## [ACTION ITEM]
The full listing, returned exactly and free of pictures, is the expected answer.

## [DATA BLOCK]
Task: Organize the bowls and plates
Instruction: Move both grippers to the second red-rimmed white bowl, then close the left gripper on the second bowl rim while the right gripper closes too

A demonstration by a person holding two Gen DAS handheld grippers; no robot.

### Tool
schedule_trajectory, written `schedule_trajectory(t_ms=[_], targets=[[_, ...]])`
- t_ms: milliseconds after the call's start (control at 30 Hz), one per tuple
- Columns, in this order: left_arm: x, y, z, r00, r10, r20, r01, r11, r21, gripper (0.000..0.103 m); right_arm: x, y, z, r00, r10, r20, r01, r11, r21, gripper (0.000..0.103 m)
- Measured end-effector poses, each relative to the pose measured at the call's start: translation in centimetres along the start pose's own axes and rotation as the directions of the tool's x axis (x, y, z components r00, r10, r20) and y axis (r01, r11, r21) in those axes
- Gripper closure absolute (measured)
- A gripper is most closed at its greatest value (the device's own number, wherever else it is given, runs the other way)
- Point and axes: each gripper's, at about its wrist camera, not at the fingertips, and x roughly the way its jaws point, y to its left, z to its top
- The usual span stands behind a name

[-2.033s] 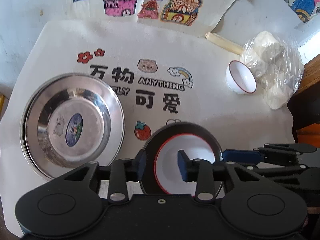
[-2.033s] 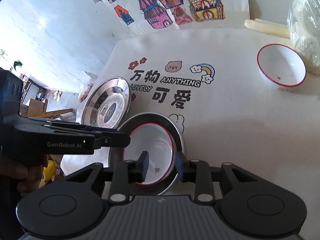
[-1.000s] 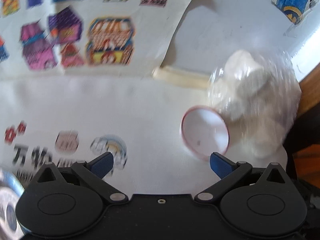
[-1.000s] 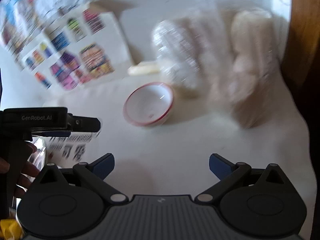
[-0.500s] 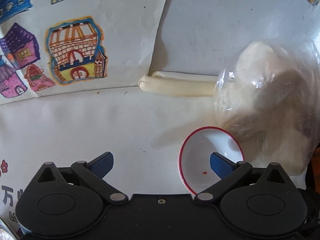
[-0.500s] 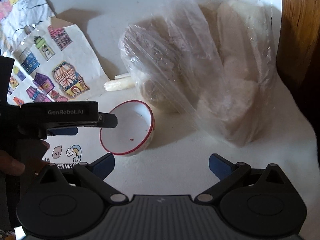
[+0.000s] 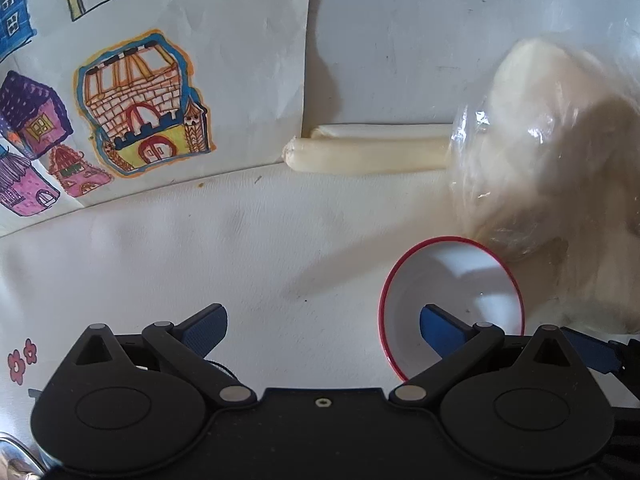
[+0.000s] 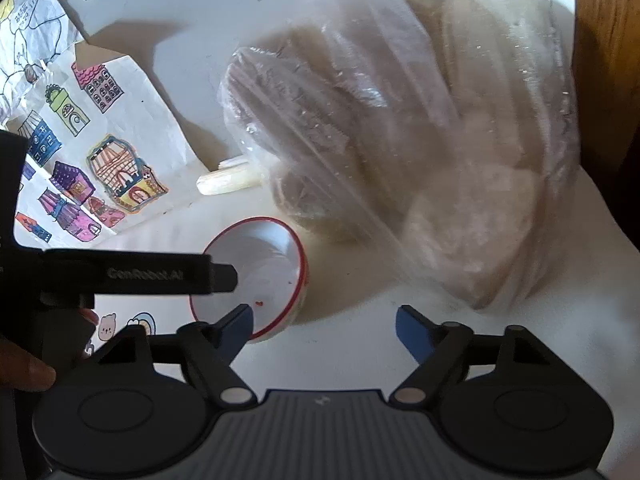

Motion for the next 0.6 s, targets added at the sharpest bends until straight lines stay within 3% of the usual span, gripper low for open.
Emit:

## [ANSWER BOX]
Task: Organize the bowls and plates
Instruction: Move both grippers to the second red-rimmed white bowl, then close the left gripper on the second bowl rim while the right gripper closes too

A demonstration by a person holding two Gen DAS handheld grippers; no robot.

### Tool
schedule_trajectory, written `schedule_trajectory(t_ms=[_], targets=[[_, ...]])`
- t_ms: milliseconds after the call's start (control at 30 Hz), one per tuple
- Columns, in this order: left_arm: x, y, z, r00, r10, r20, r01, r11, r21, gripper (0.000..0.103 m); right_arm: x, y, z, r00, r10, r20, r01, r11, r21, gripper (0.000..0.103 m)
- Measured end-effector poses, each relative to the pose measured at the call's start: translation in centimetres along the start pose's own axes and rotation as the directions of the tool's x axis (x, y, z components r00, r10, r20) and y axis (r01, r11, r21) in those axes
- Gripper closure absolute (measured)
- A gripper is most closed at its greatest value (the device's own number, wherever else it is given, runs the other way)
- Point and axes: each gripper's, at about its wrist camera, not at the fingertips, and x roughly the way its jaws point, y to its left, z to its top
- The usual span stands behind a name

[-2.033s] 
[-2.033s] 
[-1.000s] 
[-1.000s] 
[-0.500s] 
[-0.500s] 
[+0.000s] 
[+0.000s] 

Motion for the next 0.6 s, targets added at the sharpest bends until straight lines stay within 3% of the usual span, gripper low for open.
Emit:

The response to the exercise has been completed.